Life Is The Name Of The Game

Published by under A Year in my Life,Blog

As I turn 28, I still act like a child. As I turn 28, I still enjoy silly games and childish pranks. As I turn 28, I still watch cartoons, laugh at juvenile comedies and look forward to watching the latest mindless Summer blockbuster.

At As I turn 28, I drink with my friends and go out regularly. As I turn 28, I don’t feel tied down or restrcited. As I turn 28, I still believe the world is my oyster and I can do or be anything.

But as I turn 28, I am proud of my responsible side. As I turn 28, I look around at my beautiful longterm girlfriend, my wonderful home, my good job and my meowing cat. As I turn 28, I have a mortgage, loans, credit cards and a savings account and I’m proud of what I have achieved.

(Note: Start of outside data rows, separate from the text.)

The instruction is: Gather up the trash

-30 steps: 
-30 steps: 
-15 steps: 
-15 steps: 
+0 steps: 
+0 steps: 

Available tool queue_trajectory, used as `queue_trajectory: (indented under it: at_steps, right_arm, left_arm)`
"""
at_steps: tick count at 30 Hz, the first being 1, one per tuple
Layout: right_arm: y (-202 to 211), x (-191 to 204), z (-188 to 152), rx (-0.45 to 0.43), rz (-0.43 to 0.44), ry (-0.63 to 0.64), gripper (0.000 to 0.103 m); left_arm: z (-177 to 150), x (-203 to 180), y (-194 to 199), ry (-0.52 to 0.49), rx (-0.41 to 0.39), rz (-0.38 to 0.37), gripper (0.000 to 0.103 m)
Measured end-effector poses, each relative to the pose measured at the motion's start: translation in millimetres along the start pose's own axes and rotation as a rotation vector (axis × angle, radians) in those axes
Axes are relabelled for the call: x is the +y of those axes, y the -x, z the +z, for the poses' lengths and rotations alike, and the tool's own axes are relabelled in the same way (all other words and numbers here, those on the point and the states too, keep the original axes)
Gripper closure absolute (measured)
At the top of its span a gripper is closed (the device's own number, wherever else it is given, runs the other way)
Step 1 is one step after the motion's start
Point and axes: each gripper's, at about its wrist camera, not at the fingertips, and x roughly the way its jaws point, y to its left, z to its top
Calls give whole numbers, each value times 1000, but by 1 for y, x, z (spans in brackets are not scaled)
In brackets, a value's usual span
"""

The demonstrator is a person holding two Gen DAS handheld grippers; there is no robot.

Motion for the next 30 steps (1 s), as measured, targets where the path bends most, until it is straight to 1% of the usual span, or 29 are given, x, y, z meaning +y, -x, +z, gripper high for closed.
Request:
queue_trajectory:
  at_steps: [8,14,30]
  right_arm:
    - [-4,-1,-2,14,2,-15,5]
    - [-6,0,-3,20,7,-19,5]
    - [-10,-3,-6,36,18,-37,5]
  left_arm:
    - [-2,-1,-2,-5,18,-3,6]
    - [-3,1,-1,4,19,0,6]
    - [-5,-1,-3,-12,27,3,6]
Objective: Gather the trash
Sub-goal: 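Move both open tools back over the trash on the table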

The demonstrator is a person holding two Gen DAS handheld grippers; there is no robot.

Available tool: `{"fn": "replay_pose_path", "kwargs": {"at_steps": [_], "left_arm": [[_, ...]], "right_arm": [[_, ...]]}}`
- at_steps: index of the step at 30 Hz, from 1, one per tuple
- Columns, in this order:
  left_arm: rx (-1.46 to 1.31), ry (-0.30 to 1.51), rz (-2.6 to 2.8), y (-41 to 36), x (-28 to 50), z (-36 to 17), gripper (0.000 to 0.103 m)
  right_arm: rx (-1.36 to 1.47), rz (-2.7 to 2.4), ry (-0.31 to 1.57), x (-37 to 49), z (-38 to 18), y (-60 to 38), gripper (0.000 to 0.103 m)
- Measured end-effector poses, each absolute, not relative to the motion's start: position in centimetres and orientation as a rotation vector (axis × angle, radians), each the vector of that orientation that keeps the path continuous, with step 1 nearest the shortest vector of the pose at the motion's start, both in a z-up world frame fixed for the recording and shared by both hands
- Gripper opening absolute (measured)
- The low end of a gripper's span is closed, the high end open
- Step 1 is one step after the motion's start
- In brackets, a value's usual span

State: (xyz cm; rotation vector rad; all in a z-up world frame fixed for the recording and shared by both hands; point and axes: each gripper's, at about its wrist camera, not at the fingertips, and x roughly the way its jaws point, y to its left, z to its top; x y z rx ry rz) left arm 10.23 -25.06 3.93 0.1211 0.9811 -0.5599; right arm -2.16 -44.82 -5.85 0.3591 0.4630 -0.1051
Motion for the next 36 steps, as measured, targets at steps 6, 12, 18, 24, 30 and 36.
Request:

I realise life is art, but always a work in progress. As I turn 28, I’m happy to say – I like how mine is looking so far.

 

A friend of mine from my school days is getting married soon. I received the invitation last week and I was surprised by how overcome with emotion I was. I’m so happy for him. I look back at lunchtimes in 5th year, when we would sit out on the grass verge talking about music or the leaving cert or whatever teacher was irritating us that day. 10 years later, we have full lives and responsibilities. It’s mind blowing. It’s brilliant.